The multithreaded action server policy differs by running the callback code on a thread pool. Using this policy, once the action server receives the request from an external node, it pushes the user-supplied callback handler onto a thread-safe queue. A thread-pool will pop handlers off the queue in FIFO order, calling the code.
Callback handlers typically delegate requests to a concrete HAL type.
The HAL interface is thread-safe, and its functions are blocking.
Multiple threads can make concurrent requests to ECE via the higher level HAL command functions.
At the end of the day, there is only one rover and one hardware port which we can use. This port serves as a “choke point” for the multiple callback handlers occuring executing concurrently. Despite this, allowing requests to happen concurrently increasing throughput by allowing the hardware port to send large batches of messages at once and receive responses as they are sent back.
Here is a diagram displaying this control flow:
Let’s try an example of setting a LED. First, a client node sends a message on a ros topic such as set_led
with the message data corresponding to the ROS .action files.
The HAL Node in use has action servers that will detect these requests and enque a function onto a queue to be
picked up by threads in the thread pool. The task put on the queue utilizes the HAL interface
(by calling a function such as HAL::setLED()) and delegates the request to HAL.
Worker threads will pop these requests off the queue and execute them concurrently.

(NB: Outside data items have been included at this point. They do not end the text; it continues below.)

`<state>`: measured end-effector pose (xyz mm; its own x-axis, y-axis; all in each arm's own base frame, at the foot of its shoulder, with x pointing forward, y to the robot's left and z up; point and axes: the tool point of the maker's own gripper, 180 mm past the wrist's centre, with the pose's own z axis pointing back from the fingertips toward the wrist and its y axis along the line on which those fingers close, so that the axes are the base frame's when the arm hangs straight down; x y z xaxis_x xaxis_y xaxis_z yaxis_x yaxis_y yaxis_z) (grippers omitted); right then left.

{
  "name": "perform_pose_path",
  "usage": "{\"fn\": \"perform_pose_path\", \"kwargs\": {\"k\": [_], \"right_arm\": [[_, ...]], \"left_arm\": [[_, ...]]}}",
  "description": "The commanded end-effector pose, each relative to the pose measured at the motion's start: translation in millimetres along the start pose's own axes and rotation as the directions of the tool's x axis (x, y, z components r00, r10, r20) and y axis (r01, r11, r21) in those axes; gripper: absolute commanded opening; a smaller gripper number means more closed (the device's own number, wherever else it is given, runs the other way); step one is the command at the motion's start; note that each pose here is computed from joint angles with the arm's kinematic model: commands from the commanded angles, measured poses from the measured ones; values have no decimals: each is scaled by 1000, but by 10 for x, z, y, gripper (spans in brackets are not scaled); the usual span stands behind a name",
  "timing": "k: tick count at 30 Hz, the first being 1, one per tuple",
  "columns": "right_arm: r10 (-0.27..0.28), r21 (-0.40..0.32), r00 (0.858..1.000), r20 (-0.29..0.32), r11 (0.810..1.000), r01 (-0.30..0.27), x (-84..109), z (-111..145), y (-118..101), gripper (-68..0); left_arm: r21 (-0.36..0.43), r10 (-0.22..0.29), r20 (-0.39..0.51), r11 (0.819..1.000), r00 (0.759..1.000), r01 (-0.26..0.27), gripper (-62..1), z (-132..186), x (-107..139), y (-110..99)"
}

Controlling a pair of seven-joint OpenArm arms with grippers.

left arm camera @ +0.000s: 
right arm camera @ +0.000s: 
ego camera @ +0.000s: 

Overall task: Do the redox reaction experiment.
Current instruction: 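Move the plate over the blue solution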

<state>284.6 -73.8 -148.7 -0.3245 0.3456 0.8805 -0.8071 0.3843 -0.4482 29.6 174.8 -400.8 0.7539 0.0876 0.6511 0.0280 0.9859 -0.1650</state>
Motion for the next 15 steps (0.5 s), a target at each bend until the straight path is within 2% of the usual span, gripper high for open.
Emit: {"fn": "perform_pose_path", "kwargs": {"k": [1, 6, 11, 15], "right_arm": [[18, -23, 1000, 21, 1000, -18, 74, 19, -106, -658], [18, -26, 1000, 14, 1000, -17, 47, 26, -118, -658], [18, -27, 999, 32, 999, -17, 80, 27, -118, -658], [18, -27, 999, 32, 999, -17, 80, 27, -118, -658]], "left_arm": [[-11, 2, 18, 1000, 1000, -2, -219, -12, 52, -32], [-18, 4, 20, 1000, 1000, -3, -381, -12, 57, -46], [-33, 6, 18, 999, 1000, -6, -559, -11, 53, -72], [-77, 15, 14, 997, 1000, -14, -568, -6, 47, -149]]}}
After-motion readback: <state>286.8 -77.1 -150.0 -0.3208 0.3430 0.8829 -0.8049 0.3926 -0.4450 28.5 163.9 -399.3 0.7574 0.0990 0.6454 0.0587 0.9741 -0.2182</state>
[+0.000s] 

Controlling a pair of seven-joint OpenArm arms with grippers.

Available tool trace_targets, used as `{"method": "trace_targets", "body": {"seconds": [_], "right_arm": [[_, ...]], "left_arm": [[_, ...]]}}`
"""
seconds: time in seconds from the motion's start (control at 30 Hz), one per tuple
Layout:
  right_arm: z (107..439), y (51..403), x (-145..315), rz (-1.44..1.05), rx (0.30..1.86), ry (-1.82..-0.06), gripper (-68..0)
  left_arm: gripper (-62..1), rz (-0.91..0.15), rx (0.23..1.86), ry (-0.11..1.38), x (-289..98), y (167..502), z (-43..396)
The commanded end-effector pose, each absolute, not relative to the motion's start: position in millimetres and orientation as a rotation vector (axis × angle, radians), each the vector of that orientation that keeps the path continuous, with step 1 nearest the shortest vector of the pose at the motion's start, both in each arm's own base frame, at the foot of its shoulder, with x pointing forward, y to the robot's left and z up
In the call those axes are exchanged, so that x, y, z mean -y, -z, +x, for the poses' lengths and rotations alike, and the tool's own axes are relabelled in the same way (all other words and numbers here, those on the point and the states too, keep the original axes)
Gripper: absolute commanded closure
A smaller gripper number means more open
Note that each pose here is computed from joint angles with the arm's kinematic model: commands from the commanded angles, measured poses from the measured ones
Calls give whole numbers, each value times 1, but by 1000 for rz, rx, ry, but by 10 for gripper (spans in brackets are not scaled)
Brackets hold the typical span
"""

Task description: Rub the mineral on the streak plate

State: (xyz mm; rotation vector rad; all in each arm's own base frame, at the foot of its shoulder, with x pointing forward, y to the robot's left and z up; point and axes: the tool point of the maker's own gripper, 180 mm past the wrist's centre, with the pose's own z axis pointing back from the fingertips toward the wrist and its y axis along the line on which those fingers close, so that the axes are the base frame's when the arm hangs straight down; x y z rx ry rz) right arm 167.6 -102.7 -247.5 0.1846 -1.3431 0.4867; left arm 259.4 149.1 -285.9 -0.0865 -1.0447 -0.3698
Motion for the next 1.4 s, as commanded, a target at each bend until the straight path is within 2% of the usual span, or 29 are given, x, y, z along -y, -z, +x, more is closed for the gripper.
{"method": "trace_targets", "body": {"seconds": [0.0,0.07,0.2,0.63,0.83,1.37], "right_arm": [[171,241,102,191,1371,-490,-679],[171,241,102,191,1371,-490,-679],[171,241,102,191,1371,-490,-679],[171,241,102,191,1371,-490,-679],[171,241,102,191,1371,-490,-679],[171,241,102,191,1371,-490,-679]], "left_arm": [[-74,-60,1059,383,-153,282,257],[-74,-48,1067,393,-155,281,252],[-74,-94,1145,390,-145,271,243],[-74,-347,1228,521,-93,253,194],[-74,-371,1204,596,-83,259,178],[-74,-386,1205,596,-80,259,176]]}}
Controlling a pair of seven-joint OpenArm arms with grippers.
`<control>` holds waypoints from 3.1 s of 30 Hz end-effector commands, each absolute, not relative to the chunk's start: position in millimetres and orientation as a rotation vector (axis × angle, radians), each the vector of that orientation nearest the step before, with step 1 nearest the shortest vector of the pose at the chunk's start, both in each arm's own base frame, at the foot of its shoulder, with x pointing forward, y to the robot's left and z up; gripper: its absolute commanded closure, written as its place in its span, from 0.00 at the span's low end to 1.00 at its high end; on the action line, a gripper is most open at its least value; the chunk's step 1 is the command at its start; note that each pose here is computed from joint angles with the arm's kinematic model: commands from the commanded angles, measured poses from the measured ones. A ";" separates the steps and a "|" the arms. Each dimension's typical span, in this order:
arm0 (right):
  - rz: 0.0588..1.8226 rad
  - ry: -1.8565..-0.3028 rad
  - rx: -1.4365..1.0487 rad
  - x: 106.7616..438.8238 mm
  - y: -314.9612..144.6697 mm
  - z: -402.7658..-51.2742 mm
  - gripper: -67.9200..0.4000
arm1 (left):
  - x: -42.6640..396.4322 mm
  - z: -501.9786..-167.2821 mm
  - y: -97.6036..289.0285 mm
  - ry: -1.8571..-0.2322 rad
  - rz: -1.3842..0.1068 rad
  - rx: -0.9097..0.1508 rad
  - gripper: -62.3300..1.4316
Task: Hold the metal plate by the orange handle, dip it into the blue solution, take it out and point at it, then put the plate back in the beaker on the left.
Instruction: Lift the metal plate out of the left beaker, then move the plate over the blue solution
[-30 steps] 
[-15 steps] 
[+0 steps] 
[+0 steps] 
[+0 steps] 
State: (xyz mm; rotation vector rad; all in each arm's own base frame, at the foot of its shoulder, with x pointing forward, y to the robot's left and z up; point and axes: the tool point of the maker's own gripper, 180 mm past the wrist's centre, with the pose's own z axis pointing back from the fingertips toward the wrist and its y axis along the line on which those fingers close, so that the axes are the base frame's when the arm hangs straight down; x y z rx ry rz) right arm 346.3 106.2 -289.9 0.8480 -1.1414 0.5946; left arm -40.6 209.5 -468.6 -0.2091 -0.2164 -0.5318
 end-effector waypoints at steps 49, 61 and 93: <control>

Thus, the HAL interface is accessed concurrently by multiple worker threads and these
are the functions that must wait for a response from ECE in order to determine the appropriate return value.
Based on the request, HAL will format the message and parameters into the correct message format and send them to
ECE via an FDPort. In async HAL, the FDPort is wrapped in a
thread safe decorator to synchronize access to the hardware port.
Once we get a reponse from ECE, the worker thread will be woken up and return the result
back to the action server, which will send it back to the client.
The Action server is not concurrent because it does a smal amount of work comparatively. It simply delegates requests and sends back the appropriate responses.
The control flow through non-async HAL is exactly the same, however action server callbacks are not executed in separate threads.
Interface#
The HAL interface originally used error codes, this has not changed to dovetail nicely with all the old code.
While I cannot speak for other HAL implementations, I can say that UartHal,
less the operations that are unimplemented, has the nothrow guaruntee.
For clients, this means that if a message has failed, you will get this status code in the status field of the
action that is returned to you (for most goals).
However actionlib has its own exception specification for the transportation of these actions and goals.
For UartHal, here are the meaning of the following status codes
0- success1- Bus connection errorFailed to read/write to board. This occurs when the underlying port read/write fails
2- Bus internal errorA non zero (failure) status code was returned by ECE
7- Board read failureAn error has occurred in parsing a response returned by the underlying port
For each status result, you can get a textual describtion with what()
Design Overview#
FDPort
util/port.h util/fd_port util/thread_port
ThreadPort is a decorator of FDPort,
it provides thread safe access by creating a separate worker thread.
This worker thread is the sole thread reading and writing the underlying FDPort.
Incoming writes to the FD port are put in a map keyed on the message id.
The message id is added to the data via the message formatter by HAL.
The ThreadPort assumes that no two message ids will be used at the same time.
When there’s enough data to send, or it has been long enough since the last flush,
the ThreadPort’s worker thread will send the queued data to the underlying port.
This worker thread also polls incoming data on the underlying port via the port’s
read_nonblock().
Using the message formatter instance passed to it on construction,
ThreadPort then reassembles the messages and sends it back to the thread who initiated the request by matching the
message id of the data read from ECE with the message id of the data written by CS.
ThreadPort maintains a thread_local stack of messages written.
On read, it will pop the last written message id off the stack and check if this id has been received.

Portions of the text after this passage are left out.